_Work item_
Restate, word for word, the lines from the opening line of the data through the line containing "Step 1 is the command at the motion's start", both included, and nothing else.

_Dataset excerpt_
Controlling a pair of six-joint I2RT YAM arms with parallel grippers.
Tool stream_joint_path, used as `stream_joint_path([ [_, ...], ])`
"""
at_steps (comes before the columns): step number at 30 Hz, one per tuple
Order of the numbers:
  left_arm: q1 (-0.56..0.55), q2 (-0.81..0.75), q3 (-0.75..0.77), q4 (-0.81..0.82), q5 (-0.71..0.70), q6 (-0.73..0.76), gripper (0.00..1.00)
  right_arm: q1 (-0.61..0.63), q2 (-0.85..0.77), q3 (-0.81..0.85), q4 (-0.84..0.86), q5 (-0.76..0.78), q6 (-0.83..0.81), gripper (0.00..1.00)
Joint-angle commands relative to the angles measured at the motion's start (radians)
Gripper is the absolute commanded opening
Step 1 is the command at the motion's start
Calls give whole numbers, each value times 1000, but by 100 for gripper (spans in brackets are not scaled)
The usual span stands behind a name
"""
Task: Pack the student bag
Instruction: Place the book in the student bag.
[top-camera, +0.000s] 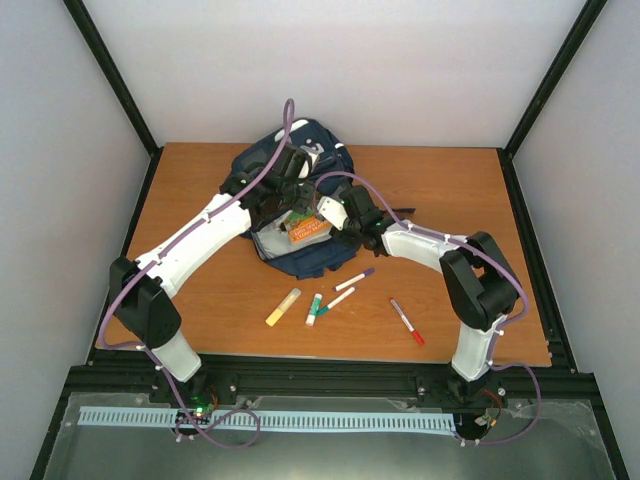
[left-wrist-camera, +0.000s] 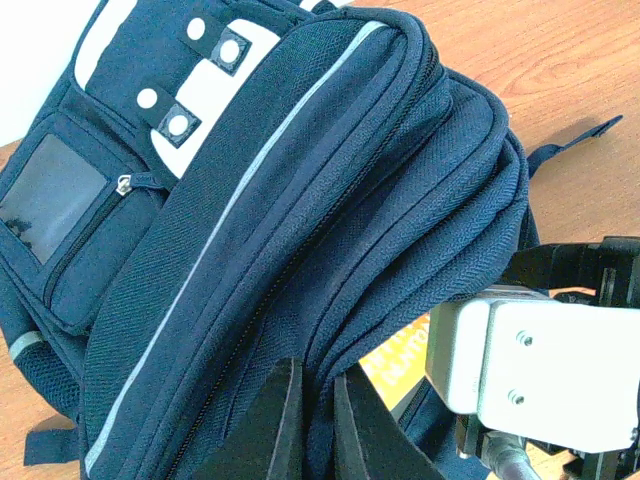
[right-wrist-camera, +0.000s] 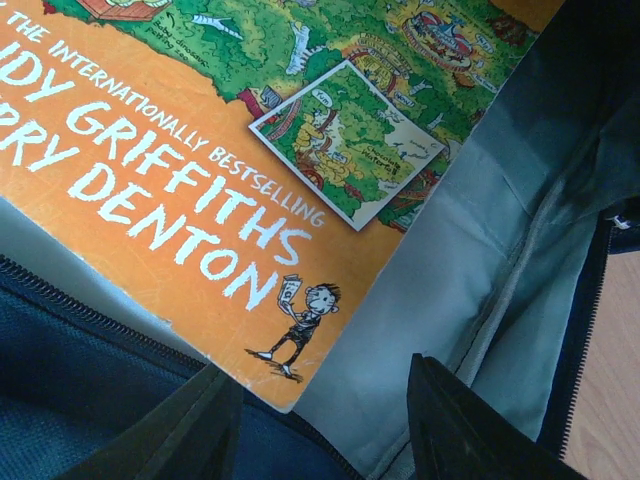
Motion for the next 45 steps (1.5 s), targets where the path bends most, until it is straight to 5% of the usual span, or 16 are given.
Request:
stream_joint_path([
  [1, 3, -54, 27, 51, -9, -17, 1, 1, 10, 5, 49, -23, 22, 46],
  [13, 23, -73, 27, 56, 24, -30, 1, 2, -140, -156, -28, -152, -158, 47],
  [21, 31, -73, 27, 57, 48, -39, 1, 21, -73, -111, 34, -120, -192, 12],
  [33, 33, -76, 27, 56, 40, -38, 1, 64, 100, 9, 97, -83, -282, 9],
  [45, 33, -70, 29, 54, 46, -38, 1, 64, 190, 56, 333, 41, -279, 4],
])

_Result below_
Controlling a pair of six-joint I2RT YAM arms with parallel grippers.
Tool stream_joint_path, used as `stream_joint_path([ [_, ...], ])`
"""
at_steps (comes before the columns): step number at 30 Hz, one per tuple
Order of the numbers:
  left_arm: q1 (-0.56..0.55), q2 (-0.81..0.75), q3 (-0.75..0.77), q4 (-0.81..0.82), q5 (-0.71..0.70), q6 (-0.73..0.76), gripper (0.00..1.00)
  right_arm: q1 (-0.61..0.63), q2 (-0.85..0.77), q3 (-0.81..0.85), q4 (-0.84..0.86), q5 (-0.76..0.78), q6 (-0.83..0.81), gripper (0.00..1.00)
Joint-angle commands relative to the angles measured at the motion's start (radians)
Gripper is the absolute commanded opening
Step 1 is the command at the motion's start

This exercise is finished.